O governador afastado é acusado de crime de responsabilidade e a denúncia pede para que ele perca os direitos políticos por cinco anos. Witzel, segundo investigações de parlamentares do próprio Tribunal e da PGR, teria envolvimento com irregularidades em contratos firmados pelo governo estadual na gestão dele — especialmente durante o período da pandemia da Covid-19, em contratações emergenciais para enfrentar a disseminação da doença. O deputado do PT Waldeck Carneiro, relator do processo, falou à Jovem Pan sobre a expectativa para o julgamento nesta sexta-feira.
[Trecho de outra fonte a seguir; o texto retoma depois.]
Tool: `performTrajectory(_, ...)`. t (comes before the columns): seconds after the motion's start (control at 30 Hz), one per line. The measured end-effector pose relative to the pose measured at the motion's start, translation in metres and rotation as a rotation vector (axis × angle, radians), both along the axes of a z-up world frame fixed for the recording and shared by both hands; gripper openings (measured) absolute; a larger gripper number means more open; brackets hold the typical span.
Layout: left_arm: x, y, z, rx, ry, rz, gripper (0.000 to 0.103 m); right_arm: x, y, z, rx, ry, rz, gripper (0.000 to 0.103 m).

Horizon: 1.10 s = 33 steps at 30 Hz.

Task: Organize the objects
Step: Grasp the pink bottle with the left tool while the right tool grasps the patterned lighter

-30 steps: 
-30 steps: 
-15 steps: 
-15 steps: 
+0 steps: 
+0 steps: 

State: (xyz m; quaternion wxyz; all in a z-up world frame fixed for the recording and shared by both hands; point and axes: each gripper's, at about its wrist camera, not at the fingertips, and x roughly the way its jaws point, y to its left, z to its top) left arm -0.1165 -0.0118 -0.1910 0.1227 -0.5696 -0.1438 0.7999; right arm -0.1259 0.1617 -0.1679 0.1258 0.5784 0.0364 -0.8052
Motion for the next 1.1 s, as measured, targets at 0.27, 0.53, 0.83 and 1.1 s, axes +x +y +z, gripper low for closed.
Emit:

“Quanto a votação em si, minha principal expectativa é de que o meu relatório e meu voto contribuam para que o TEM faça um julgamento justa. Terei cumprido meu papel.” A defesa de Wilson Witzel tenta, no STF, aos 45 minutos do segundo tempo, alguma decisão que suspenda a sessão desta sexta-feira e prorrogue o juízo final. Caso efetivamente Witzel seja cassado, ele será o primeiro governador do Estado do Rio de Janeiro impeachado na história. Wilson Witzel, no entanto, segundo fontes da Jovem Pan, sempre cogita a possiblidade de renunciar ao mandato para evitar a cassação.